When I was doing a socket communication project today, I had to calculate the length and width of the picture from the header of the data packet. As a result, the size of the picture was wrong and a long face was displayed. I made a record to remind myself.
The height and height of the picture are represented by four bytes. The data packet is width and height in sequence starting from the fifth bit. The bit operation is used without thinking.
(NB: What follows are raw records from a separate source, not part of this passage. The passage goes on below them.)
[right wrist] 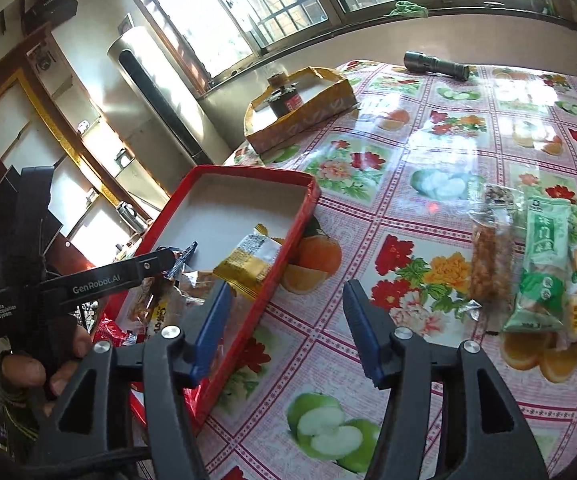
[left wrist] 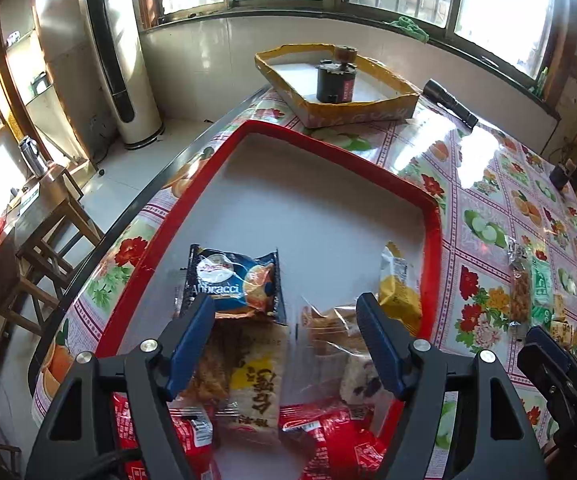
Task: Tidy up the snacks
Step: 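Open both grippers to drop the two packs into the tray, then move both grippers back over the remaining snacks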
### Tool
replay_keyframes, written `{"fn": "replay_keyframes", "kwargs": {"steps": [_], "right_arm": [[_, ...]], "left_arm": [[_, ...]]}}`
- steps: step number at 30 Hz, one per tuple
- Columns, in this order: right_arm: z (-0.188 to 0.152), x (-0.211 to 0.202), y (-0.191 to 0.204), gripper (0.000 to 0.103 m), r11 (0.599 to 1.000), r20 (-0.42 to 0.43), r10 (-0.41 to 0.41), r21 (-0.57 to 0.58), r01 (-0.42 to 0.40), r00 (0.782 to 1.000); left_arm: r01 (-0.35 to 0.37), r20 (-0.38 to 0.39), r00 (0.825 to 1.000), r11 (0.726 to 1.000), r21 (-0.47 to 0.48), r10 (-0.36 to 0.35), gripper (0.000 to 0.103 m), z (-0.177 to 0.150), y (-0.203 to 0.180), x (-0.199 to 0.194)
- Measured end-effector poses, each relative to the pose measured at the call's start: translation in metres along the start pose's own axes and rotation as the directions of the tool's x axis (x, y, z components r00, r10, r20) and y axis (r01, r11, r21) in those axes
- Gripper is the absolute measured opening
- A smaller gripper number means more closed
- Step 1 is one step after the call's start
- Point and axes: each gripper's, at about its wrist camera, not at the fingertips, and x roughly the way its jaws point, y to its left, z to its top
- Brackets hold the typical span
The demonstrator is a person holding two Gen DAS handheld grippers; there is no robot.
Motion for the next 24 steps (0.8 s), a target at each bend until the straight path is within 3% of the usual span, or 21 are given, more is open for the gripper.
{"fn": "replay_keyframes", "kwargs": {"steps": [12,24], "right_arm": [[-0.029,-0.067,-0.067,0.063,0.986,0.06,-0.114,0.128,0.105,0.992],[-0.04,-0.106,-0.115,0.063,0.957,0.098,-0.235,0.199,0.212,0.967]], "left_arm": [[0.08,-0.015,0.997,0.992,0.099,-0.079,0.073,-0.014,-0.054,-0.012],[0.167,-0.067,0.985,0.967,0.195,-0.156,0.073,-0.026,-0.119,-0.009]]}}
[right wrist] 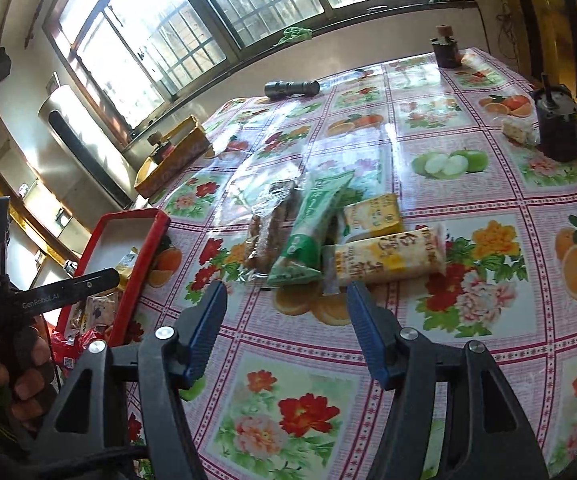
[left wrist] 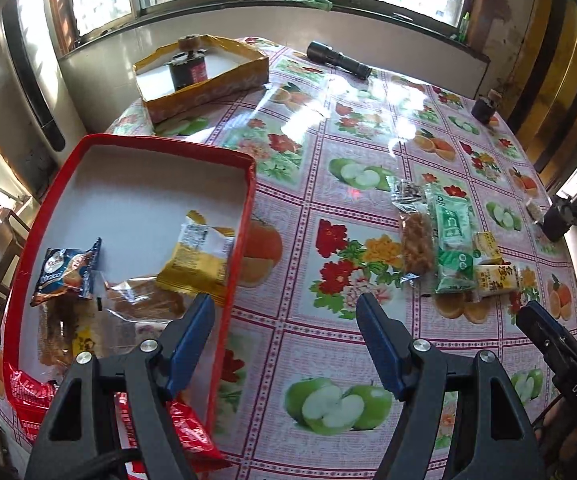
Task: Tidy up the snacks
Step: 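Move both grippers back over the remaining snacks, then grasp the green snack bag with the right gripper, then grasp another clear brown-stick bag with the left gripper while the right lifts the green bag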
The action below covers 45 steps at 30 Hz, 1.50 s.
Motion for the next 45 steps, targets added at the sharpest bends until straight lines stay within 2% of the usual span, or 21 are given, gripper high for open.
{"fn": "replay_keyframes", "kwargs": {"steps": [9,13,17,24,31,34,35,37,44,45], "right_arm": [[0.004,0.0,-0.026,0.063,0.999,-0.007,-0.051,0.017,0.051,0.999],[0.008,0.004,-0.026,0.063,0.998,-0.003,-0.057,0.012,0.057,0.998],[0.019,0.013,-0.015,0.063,0.997,0.006,-0.066,-0.041,0.066,0.998],[0.038,0.062,0.018,0.045,0.988,-0.057,-0.057,-0.145,0.048,0.997],[0.042,0.108,0.01,0.044,0.974,-0.133,-0.182,-0.158,0.16,0.974],[0.041,0.107,0.007,0.031,0.962,-0.113,-0.206,-0.206,0.18,0.972],[0.042,0.104,0.003,0.026,0.969,-0.123,-0.187,-0.188,0.162,0.975],[0.041,0.094,-0.008,0.026,0.981,-0.124,-0.15,-0.139,0.132,0.981],[0.04,0.044,-0.023,0.026,0.998,-0.035,-0.056,-0.039,0.054,0.998],[0.04,0.038,-0.025,0.026,0.999,-0.024,-0.036,-0.021,0.036,0.999]], "left_arm": [[0.053,-0.021,0.998,0.998,0.035,-0.053,0.073,0.01,-0.036,0.013],[0.057,-0.038,0.998,0.998,0.037,-0.056,0.073,0.013,-0.045,0.022],[0.035,-0.044,0.998,0.999,0.021,-0.034,0.073,0.014,-0.042,0.027],[0.028,-0.06,0.998,1.0,0.0,-0.028,0.073,0.019,-0.03,0.033],[0.084,-0.094,0.992,0.996,0.02,-0.081,0.073,0.033,-0.049,0.052],[0.114,-0.112,0.988,0.993,0.034,-0.109,0.073,0.04,-0.062,0.063],[0.117,-0.116,0.987,0.992,0.042,-0.111,0.073,0.042,-0.067,0.067],[0.118,-0.126,0.986,0.991,0.059,-0.11,0.073,0.045,-0.076,0.077],[0.101,-0.191,0.978,0.992,0.07,-0.086,0.072,0.042,-0.096,0.108],[0.082,-0.174,0.983,0.993,0.088,-0.065,0.071,0.039,-0.099,0.107]]}}
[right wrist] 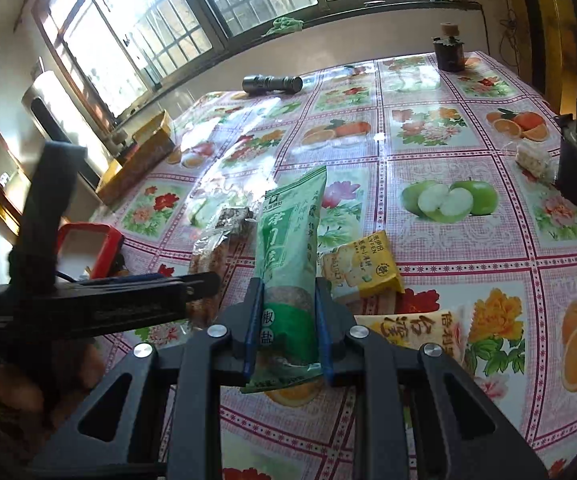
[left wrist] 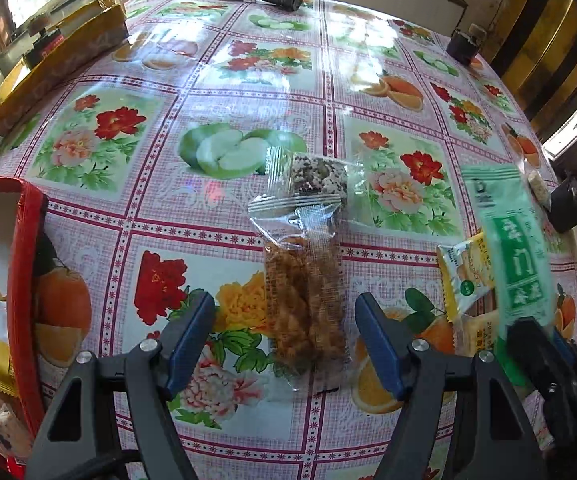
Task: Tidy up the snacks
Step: 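Grasp another clear brown-stick bag with the left gripper while the right lifts the green bag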
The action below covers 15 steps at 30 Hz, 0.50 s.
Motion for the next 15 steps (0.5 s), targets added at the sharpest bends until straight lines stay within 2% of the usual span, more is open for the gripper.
{"fn": "replay_keyframes", "kwargs": {"steps": [1,4,6,10,15], "right_arm": [[-0.001,-0.005,-0.001,0.026,1.0,0.009,0.011,0.018,-0.011,1.0],[-0.004,-0.016,-0.002,0.026,0.998,0.029,0.032,0.045,-0.034,0.999],[-0.007,-0.021,-0.002,0.026,0.997,0.033,0.042,0.056,-0.043,0.999],[-0.013,-0.027,0.002,0.026,0.997,0.04,0.051,0.06,-0.054,0.998],[-0.021,-0.033,0.012,0.026,0.996,0.039,0.069,0.05,-0.071,0.997]], "left_arm": [[-0.012,0.008,1.0,1.0,0.014,0.011,0.064,-0.002,-0.003,-0.001],[-0.009,0.021,1.0,0.999,0.047,0.008,0.034,-0.008,-0.006,-0.008],[0.034,0.017,0.999,0.999,0.037,-0.035,0.033,-0.013,0.0,-0.011],[0.042,0.027,0.999,0.999,0.007,-0.042,0.033,-0.027,0.018,-0.02],[0.01,0.074,0.997,0.999,-0.03,-0.007,0.033,-0.044,0.034,-0.046]]}}
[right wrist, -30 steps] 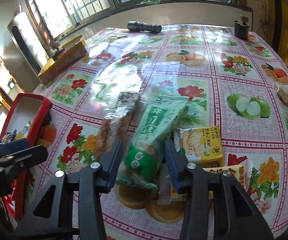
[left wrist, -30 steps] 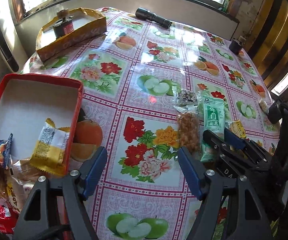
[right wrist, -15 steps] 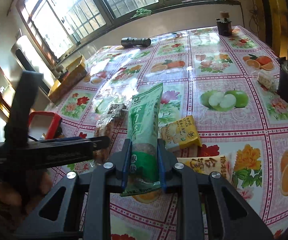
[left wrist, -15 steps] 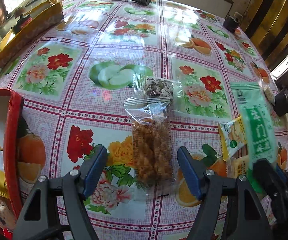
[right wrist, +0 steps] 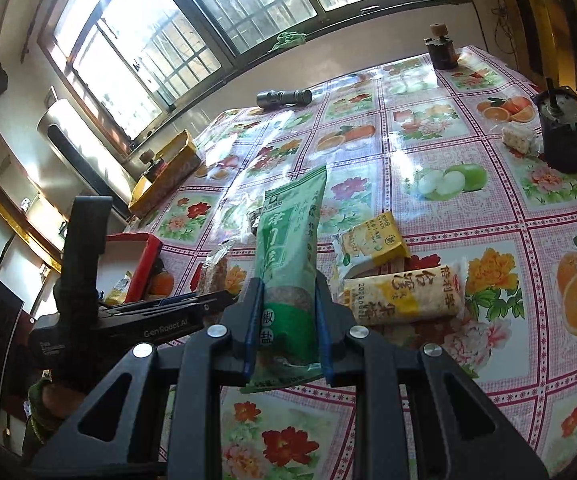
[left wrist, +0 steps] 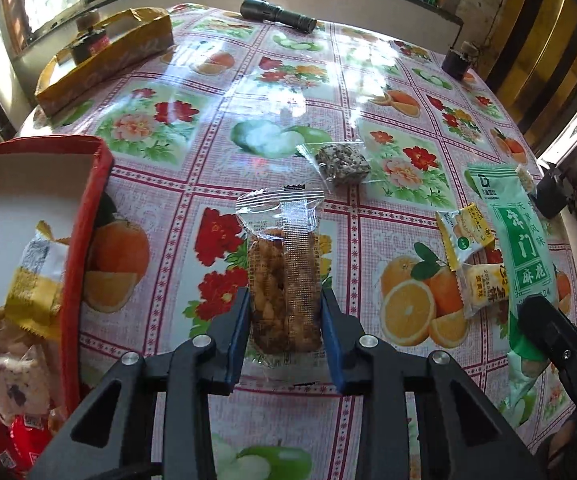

The code I wrote for the first time is:
int mapwidth = 0;
int mapheight = 0;
wsabuf.buf is of type char
for(int i = 0; i <= 2; i ++)
mapwidth += ((unsigned int)wsabuf.buf[i + 4]) << (8 * (3 - i));
for(int i = 0; i <= 3; i ++)
mapheight += ((unsigned int)wsabuf.buf[i + 8]) << (8 * (3 - i));
After debugging, it is found that the received data packet is completely correct, the height is correct, the width is wrong, the height is 1280, and the width of the four-byte array is 0, 0, 2, 208. After conversion, the result should be 256*2+208=720, But the result is 512. Obviously, the last digit is not added, so I wonder if there is an error in the operation of shifting 0 to the left, but if the width is wrong, why is the height right? Carefully check that the four bytes of the height data packet are 0, 0, 5, 0, and the last bit is 0, so the operation of shifting 0 to the left should have no effect. Now I feel that there is a problem with the operation of shifting 0 to the left. I did an experiment. Added these words before the original code:
//////////test////////////
unsigned char a[4];
memcpy(a, &(wsabuf.buf[4]), 4);
unsigned int j = ((unsigned int)wsabuf.buf[7]) << 0;
/////////////////////
Use hexadecimal numbers to see the debugging results:
Array a is: 0x00, 0x00, 0x02, 0xd0
j=0xff ff ff d0,
With a slight change, change the data type of j to int:
//////////test////////////
unsigned char a[4];
memcpy(a, &(wsabuf.buf[4]), 4);
int j = ((unsigned int)wsabuf.buf[7]) << 0;
/////////////////////
The result remains the same
Curiosity is heavier. Suppose this j is 0x00 00 02 00, what will be the result?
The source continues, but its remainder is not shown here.